GRUB stands for Grand Unified Bootloader and was created in 1995 by Erich Boleyn as he wanted to have a multiboot option . Intel based motherboards must be started with a 16-bit operating system because of a limitation to 640 kilobytes of RAM at startup. GRUB is used to facilitate the 16-bit requirement and load the 32-bit Linux kernel. The AMD CMOS is 64-bit so it can load the 64-bit kernel for Linux. In order for GRUB to work it must use a three step process on CentOS. The first step loads and executes the Master Boot record, this is the IPL or initial program loader for GRUB. The first stage of GRUB also starts stage1.5 which is able to understand the filesystem and acts as a bridge to stage2. Then stage1.5 will start stage2 which reads the file in /boot/grub/grub.conf and starts the kernel.
This course provide a basic understanding of GRUB and give you some illustrations on how to secure it and to fix several common problems.
Course Difficulty
The course level is for an Experienced Linux Administrator. Please note that any changes you make to GRUB could lead to a system that does not boot if you make a mistake so learn on a test system.
Course Outline
Configure GRUB
GRUB Commands
GRUB Protection
GRUB Error Messages
Fix GRUB Config
Fix Boot
SuperGrub
Course Support
The course author, among others, will be available for questions in the Forum.
Quizzes
The quizzes are there to help you focus on the key points made about each distro. So before you take the quiz be sure you understand all of the features that you will be tested on.
Start The Course
Here is a summary of the boot process and where GRUB is positioned. If you are looking for a Live CentOS Server Course CLICK HERE.
Power On
BIOS Starts
–POST
–Hardware Probe
–Select boot Device
–Load and execute MBR
Bootloader
–Load/execute first stage of GRUB
–Load/execute stage1.5 of GRUB
–Load/execute second stage of GRUB
Kernel Initialization
–Load/execute kernel
–Hardware probe
–Mount Initial RAM disks
–Initialize Devices
–Mount root System
init Starts
–Load/execute /sbin/init
–Select runlevel
–run the rc command
–run rc?.d/K* stop
–run rc?.d/S* start
–run kudzu
–run daemons
–text based logins
start XWindow
GRUB is a boot loader, which is the first piece of software that runs when the server starts. GRUB loads and transfers control to the operating system, specifically the kernel. GRUB is flexible enough to understand different filesystems and kernel executable formats.
Features
GRUB has a fistful of options, including the most important to be able multiboot. In the design, the primary goals beyond multiboot were easy to use aspect for users, generous functionality to support both the experts and designer and backward compatibility. The other features which exist are multiple executable formats, support for non-multiboot kernels, ability to load multiple modules, ability to load a configuration file, create a menu interface, flexible command line, support for multiple filesystem types, automatic decompression using gzip, ability to access data on any installed device, independent of drive geometry translations, detect all the installed RAM, support for LBA mode, support for network booting and support for remote terminals. Yep, lots of features.
Naming Convention
When you name devices with grub it must be placed within “( )”. So if you are naming a hard drive it would look like this:
(hd0,0)
“hd” is the hard drive, “0″ means that it is the first hard drive detected, and “0″ is the first partition on the hard drive.

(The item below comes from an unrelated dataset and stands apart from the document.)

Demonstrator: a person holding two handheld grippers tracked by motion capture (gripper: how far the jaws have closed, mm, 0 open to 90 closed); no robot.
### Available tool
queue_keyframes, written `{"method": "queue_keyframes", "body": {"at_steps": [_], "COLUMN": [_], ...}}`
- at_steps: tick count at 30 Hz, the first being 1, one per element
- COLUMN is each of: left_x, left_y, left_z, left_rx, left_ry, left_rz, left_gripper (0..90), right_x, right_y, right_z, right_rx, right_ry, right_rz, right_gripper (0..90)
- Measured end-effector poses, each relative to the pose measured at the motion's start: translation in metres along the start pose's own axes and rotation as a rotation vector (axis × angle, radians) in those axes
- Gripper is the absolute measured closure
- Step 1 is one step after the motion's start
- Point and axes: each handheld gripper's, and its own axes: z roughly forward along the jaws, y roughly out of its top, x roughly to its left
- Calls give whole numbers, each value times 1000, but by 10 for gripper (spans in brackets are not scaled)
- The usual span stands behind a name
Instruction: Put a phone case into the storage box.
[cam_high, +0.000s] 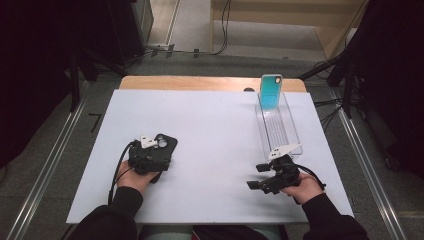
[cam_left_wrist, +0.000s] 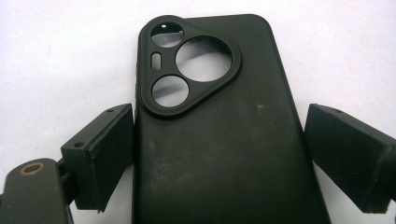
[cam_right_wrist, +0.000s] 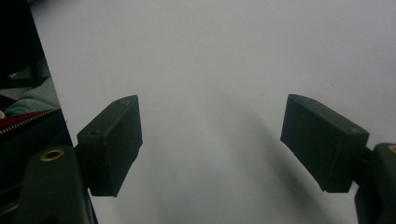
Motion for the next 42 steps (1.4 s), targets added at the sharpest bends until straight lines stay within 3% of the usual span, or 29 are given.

Note, that if you were using the /boot partition for grub, which is typical, the Linux file system lists this drive differently.
/dev/sda1 = (hd0,0)
Grub always lists drives and partitions from “0″ while the Linux file system lists them from “1″. The other item of note is that GRUB only uses the “hd” convention, in other words it does not distinguish IDE, SATA or SCSI. GRUB only counts the drive numbers starting with zero.
Here is an example output from df, note the /boot directory is hda1 or according to GRUB, (hd0,0) because it is the first drive, first partition.
/dev/hda2 /
/dev/hda3 /home
/dev/hda1 /boot
{ 2 comments }
You say:
“When you name devices with grub it must be placed within “( )”. So if you are naming a hard drive it would look like this:
(hd0,1)
“hd” is the hard drive, “0″ means that it is the first hard drive detected, and “1″ is the first partition on the”
I guess it should say hd0,0 instad.
Best Regards
Marcus
Thanks for the notice you are correct and I have fixed it….this just illustrates how easy it can be to make a mistake with the GRUB and the natural way we think.